Las miradas de todos se cruzaron y el aire pareció congelarse por un segundo.
Todos parecían preguntarse lo mismo: ¿Qué demonios hacía esa mujer ahí?
Juan Montes, el esposo de Chela, era un cobarde empedernido. Al ver la situación, encogió los hombros y salió corriendo hacia su casa a toda prisa.
¡¿La estaba abandonando para salvar su propio pellejo?!
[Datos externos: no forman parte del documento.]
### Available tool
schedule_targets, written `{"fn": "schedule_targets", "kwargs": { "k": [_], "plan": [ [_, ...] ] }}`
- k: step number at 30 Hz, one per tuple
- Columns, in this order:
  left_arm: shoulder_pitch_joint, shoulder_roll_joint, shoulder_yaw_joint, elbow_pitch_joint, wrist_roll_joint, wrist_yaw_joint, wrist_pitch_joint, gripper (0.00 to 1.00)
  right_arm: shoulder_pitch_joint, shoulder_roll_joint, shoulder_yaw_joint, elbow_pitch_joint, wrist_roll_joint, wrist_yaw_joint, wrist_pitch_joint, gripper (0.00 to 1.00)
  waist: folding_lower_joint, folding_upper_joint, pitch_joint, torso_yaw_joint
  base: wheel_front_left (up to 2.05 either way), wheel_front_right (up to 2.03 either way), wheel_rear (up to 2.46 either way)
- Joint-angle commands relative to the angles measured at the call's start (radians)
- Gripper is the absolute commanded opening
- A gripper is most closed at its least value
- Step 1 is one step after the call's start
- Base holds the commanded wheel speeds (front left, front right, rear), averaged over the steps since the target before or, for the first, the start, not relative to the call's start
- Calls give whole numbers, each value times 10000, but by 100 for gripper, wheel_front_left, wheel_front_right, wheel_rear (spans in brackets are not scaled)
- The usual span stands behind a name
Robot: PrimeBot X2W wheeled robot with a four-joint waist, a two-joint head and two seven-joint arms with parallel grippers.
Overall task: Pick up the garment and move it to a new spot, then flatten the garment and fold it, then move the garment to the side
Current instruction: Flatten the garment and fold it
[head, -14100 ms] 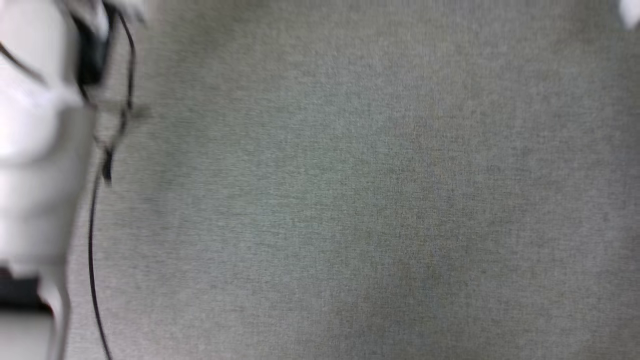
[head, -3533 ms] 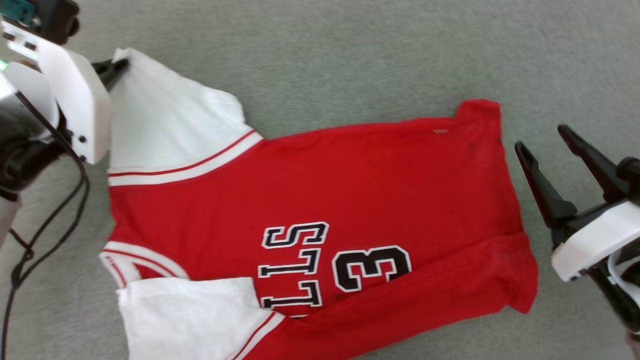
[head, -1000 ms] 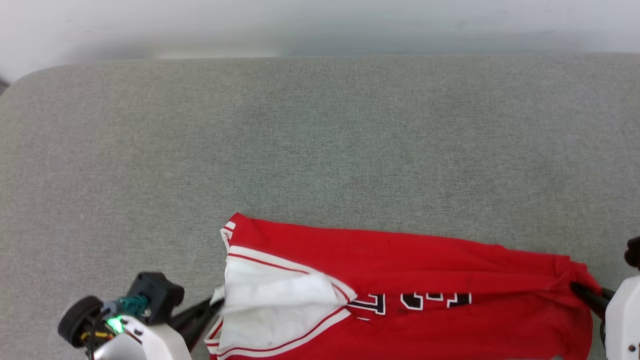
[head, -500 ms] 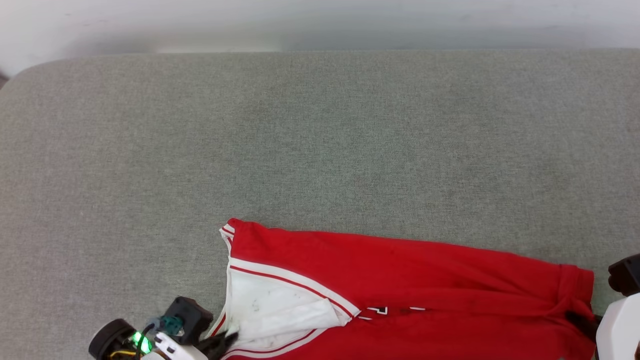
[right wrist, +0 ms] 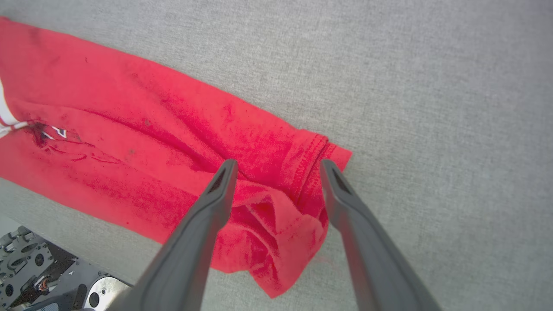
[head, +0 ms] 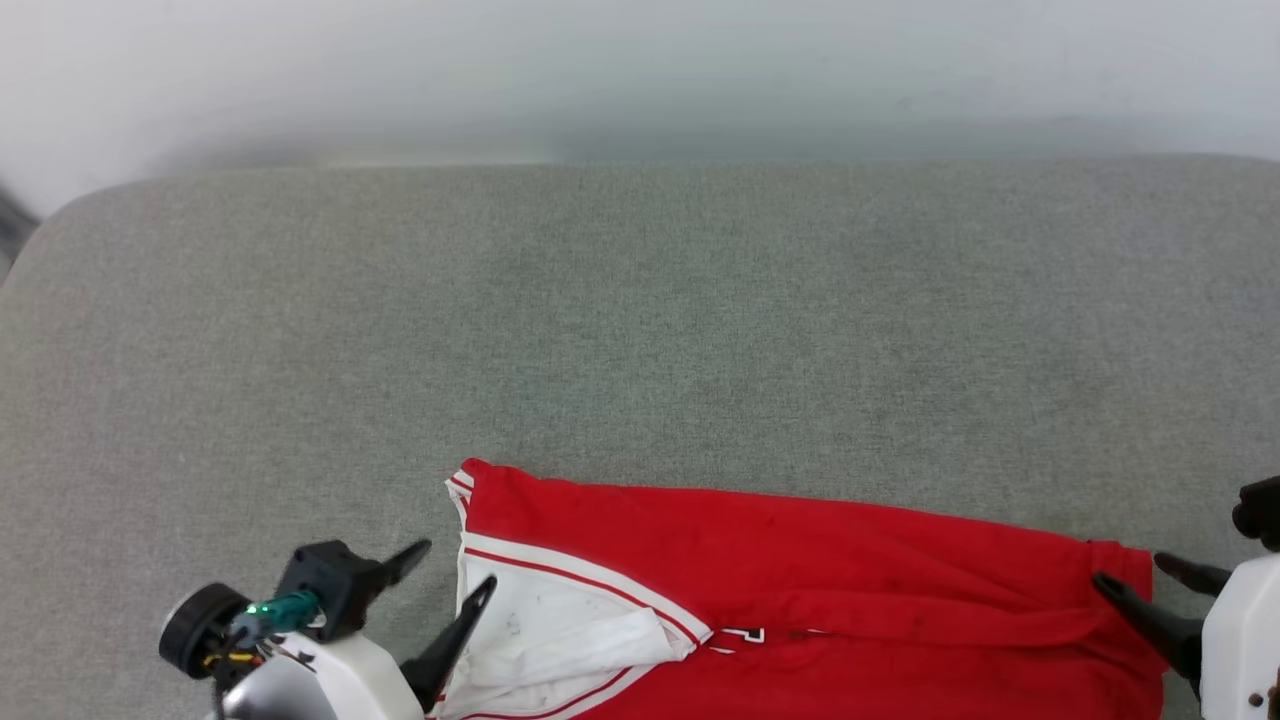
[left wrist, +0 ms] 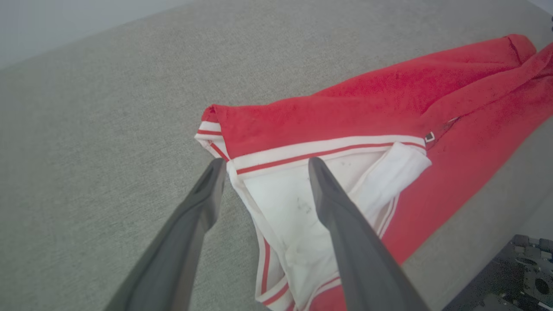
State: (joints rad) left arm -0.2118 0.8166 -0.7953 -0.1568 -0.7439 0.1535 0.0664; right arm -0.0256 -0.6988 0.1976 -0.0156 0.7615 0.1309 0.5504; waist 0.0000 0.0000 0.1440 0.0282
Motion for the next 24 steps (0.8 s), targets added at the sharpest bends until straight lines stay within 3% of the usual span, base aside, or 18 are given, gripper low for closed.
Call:
{"fn": "schedule_targets", "kwargs": {
  "k": [1,8,12,14,18,24],
  "plan": [
    [-46,-24,80,-43,-11,74,-158,100,-132,81,-61,-82,40,-4,9,100,0,0,-128,-36,0,0,0],
    [413,-495,1592,-182,-76,1076,-2773,100,98,1020,-1254,-452,-461,-4,267,100,0,0,-319,-94,0,0,0],
    [800,-1097,2615,-262,391,1614,-3293,100,379,1899,-2145,-419,-1119,-4,664,100,0,0,-304,-63,0,0,0],
    [947,-1766,3711,-684,982,1785,-3320,100,525,2489,-2708,-304,-1438,-4,935,100,0,0,-271,-31,0,0,0],
    [1797,-3039,5513,-1230,2189,1521,-3319,100,708,3449,-3600,-129,-1930,-3,1526,100,0,0,-183,44,0,0,0],
    [2485,-4115,6838,-1135,3596,222,-3322,100,842,4256,-4303,299,-2559,-4,1890,100,0,0,9,177,0,0,0]
  ]
}}
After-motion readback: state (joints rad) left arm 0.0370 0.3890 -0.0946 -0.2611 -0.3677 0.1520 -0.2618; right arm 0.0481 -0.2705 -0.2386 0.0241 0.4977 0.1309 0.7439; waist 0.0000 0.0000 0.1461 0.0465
Chela miró su espalda alejarse, estupefacta, y rugió: —¡Juan Montes, eres un bueno para nada! ¡¿Acaso no eres un hombre?! ¡Vuelve aquí, cobarde!
Ese grito sacó a don Hipólito de su asombro.
El anciano apretó los puños, temblando de rabia, y avanzó hacia ella.
—¡Graciela Montes! ¡No tienes vergüenza ni límites! ¡¿Cómo te atreves a meterte a mi casa a robar mis cosas?!
Manuel Lira y otros vecinos que pasaban por el camino para pedir algo prestado abrieron los ojos de par en par, sin poder dar crédito a lo que veían.
—Chela, todos sabíamos que eras una arpía conflictiva y problemática —dijo Manuel, negando con la cabeza—. ¡Pero nunca imaginé que te atreverías a meterte a plena luz del día a robarle a don Hipólito! ¡Ya perdiste la cabeza!
El pánico se apoderó de Chela. Rápidamente arrojó las cosas al suelo y recurrió a lo que mejor sabía hacer: armar un escándalo para confundir a los demás.
Levantó la barbilla, tensó el cuello y comenzó a balbucear excusas.
—¡Yo no hice nada! ¡¿Qué te hace pensar que estaba robando?! ¡Te lo advierto, Manuel Lira, no me difames!
Don Hipólito, furioso, señaló los objetos en el suelo. —¡Te atrapamos con las manos en la masa! ¡Y todavía tienes el descaro de negarlo!